Machine Learning and Deep Learning Solutions Supplement: Matching Methods for Causal Inference with Complex Data

机器学习和深度学习解决方案补充：因果推理与复杂数据的匹配方法

• 批准号: 9750434
• 负责人: Alexander Volfovsky
• 金额: $ 9.87万
• 依托单位: DUKE UNIVERSITY
• 依托单位国家: 美国
• 财政年份: 2017
• 资助国家: 美国
• 起止时间: 2017-09-21 至 2020-06-30
• 项目状态: 已结题
• 来源: https://reporter.nih.gov/project-details/9750434
• 关键词: Algorithms; Biometry; Categories; Clinical; Complex; Data; Data Set; Databases; Development; Electroencephalography; Friendships; Goals; Health; Image; Individual; Intervention; Lead; Learning; Machine Learning; Medical; Medical Imaging; Medical Records; Methods; Modernization; Outcome; Patients; Research; Roentgen Rays; Rotation; Series; Stretching; Structure; System; Text; Therapeutic; Time; Treatment Efficacy; Work; X-Ray Computed Tomography; computerized tools; data format; deep learning; efficacy evaluation; flu; health record; improved; individualized medicine; novel strategies; public health intervention; tool; treatment effect

NARRATIVE SUMMARY The landscape of data formats is rapidly expanding, with image, text and other complex formats becoming available for health related outcomes. By considering such data within the context of observational causal inference, they can be leveraged to improve clinical decisions, help evaluate treatment efficacy by estimating individualized treatment effects and help develop intelligent therapeutic systems where individualized treatments can be deployed. In R01EB025021, we concentrate on understanding how nearly exact matching can be achieved in the presence of a large number of categorical covariates.

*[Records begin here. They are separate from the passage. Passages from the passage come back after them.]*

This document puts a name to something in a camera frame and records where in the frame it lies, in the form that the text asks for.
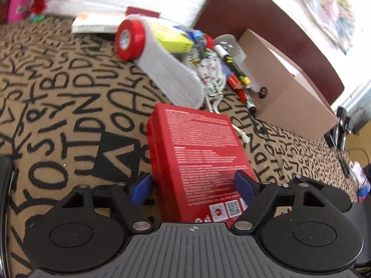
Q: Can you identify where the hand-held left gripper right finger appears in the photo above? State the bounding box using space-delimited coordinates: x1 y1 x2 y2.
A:
231 170 352 234

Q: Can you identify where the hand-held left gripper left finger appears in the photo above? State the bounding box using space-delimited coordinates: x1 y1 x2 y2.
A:
54 174 155 234

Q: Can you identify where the brown cardboard box with eyelet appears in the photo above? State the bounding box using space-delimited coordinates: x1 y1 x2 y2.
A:
237 28 340 142

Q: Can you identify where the white fabric insole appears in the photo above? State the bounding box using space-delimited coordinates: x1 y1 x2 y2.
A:
127 14 205 110

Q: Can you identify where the white capped marker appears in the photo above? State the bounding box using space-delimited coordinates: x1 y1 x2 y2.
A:
214 44 243 78

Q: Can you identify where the letter print tablecloth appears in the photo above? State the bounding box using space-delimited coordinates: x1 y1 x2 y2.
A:
0 14 360 278

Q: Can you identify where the clear plastic cup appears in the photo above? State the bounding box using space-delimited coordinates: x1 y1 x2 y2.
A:
214 34 247 62

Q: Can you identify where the red tape roll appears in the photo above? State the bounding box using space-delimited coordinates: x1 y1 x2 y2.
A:
114 19 145 61

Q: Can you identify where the yellow-green medicine box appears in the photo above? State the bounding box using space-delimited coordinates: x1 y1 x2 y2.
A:
150 21 194 53

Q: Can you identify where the blue capped pen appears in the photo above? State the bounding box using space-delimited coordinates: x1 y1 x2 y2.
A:
193 29 208 60

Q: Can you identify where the orange and white medicine box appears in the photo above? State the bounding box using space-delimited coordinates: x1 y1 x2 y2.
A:
71 13 128 34

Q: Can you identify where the dark brown headboard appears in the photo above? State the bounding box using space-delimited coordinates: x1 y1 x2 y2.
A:
192 0 345 108

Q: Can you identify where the dark red box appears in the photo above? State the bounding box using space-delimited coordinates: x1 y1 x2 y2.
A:
126 6 161 18

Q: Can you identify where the floral plastic bag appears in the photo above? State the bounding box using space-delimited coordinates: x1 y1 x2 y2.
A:
291 0 356 56

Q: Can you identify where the pink thermos bottle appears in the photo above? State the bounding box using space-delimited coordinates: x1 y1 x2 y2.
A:
7 0 34 23

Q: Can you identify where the floral drawstring pouch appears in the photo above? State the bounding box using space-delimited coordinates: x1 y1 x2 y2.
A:
185 49 250 143

The proposed approach (called FLAME - Fast Large Almost Matching Exactly) is able to quickly learn which categorical covariates are important and to produce high quality matches \citep{wang2017flame,dieng2018collapsing}. The main shortfall in the proposed work for R01EB025021 is that it does not naturally extend to more complex data types, it only works for categorical data in which each feature is meaningful. {\bf This proposal will develop new statistical and computational tools for causal analysis of complex data structures.} Our new approach is called {\emph Matching After Learning to Stretch (MALTS)}. For each unit (e.g. patient), we propose learn a latent representation of their covariate information and a distance metric on the latent space such that units that are matched tend to provide accurate estimates of treatment effect. MALTS can use deep learning to encode the latent representations for the units, or it can learn basis transformations in linear space (stretching and rotation matrices) for simpler continuous data types. We will develop the MALTS algorithm, and apply it in a medical context. Our goal is to construct high quality matches for the following types of data: (i) medical images, such as x-rays and CT scans, (ii) medical record data, (iii) time series data (continuous EEG data), (iv) a combination of any of the first three types of data. We aim to leverage the newly developed tools to continue our evaluation of the efficacy of isolation for flu-like ailments as well as to apply them more broadly to publicly available modern datasets such as the MIMIC III database.

叙述性简要说明 随着图像、文本和其他复杂格式的出现， 可用于与健康相关的结果。通过在以下背景下考虑这些数据， 观察性因果推理，它们可以用来改善临床决策，帮助评估 通过评估个体化治疗效果，帮助开发智能 可以部署个性化治疗的治疗系统。 在R 01 EB 025021中，我们重点了解如何在 大量分类协变量的存在。建议的方法（称为火焰- 快速大几乎完全匹配）能够快速了解哪些分类协变量是 重要的是生产高质量的火柴。的 R 01 EB 025021拟议工作的主要不足之处是，它没有自然地扩展到更多的 复杂的数据类型，它只适用于每个特征都有意义的分类数据。这个 该提案将开发新的统计和计算工具，用于复杂数据的因果分析 结构。} 我们的新方法被称为学习拉伸后匹配（MALTS）。对于每个单元（例如， 患者），我们建议学习他们的协变量信息的潜在表示和距离度量 在潜在空间上，以便匹配的单元往往提供准确的治疗估计 效果MALTS可以使用深度学习来编码单元的潜在表示，或者它可以 学习线性空间中的基变换（拉伸和旋转矩阵）， 数据类型 我们将开发MALTS算法，并将其应用于医学领域。我们的目标是建设高 以下类型的数据的质量匹配：（i）医学图像，例如X射线和CT扫描，（ii） 医疗记录数据，（iii）时间序列数据（连续EEG数据），（iv）第一数据和第二数据中的任何一个的组合， 三种数据。我们的目标是利用新开发的工具，继续评估 隔离流感样疾病的有效性，并将其更广泛地应用于公众可获得的 现代数据集，如MIMIC III数据库。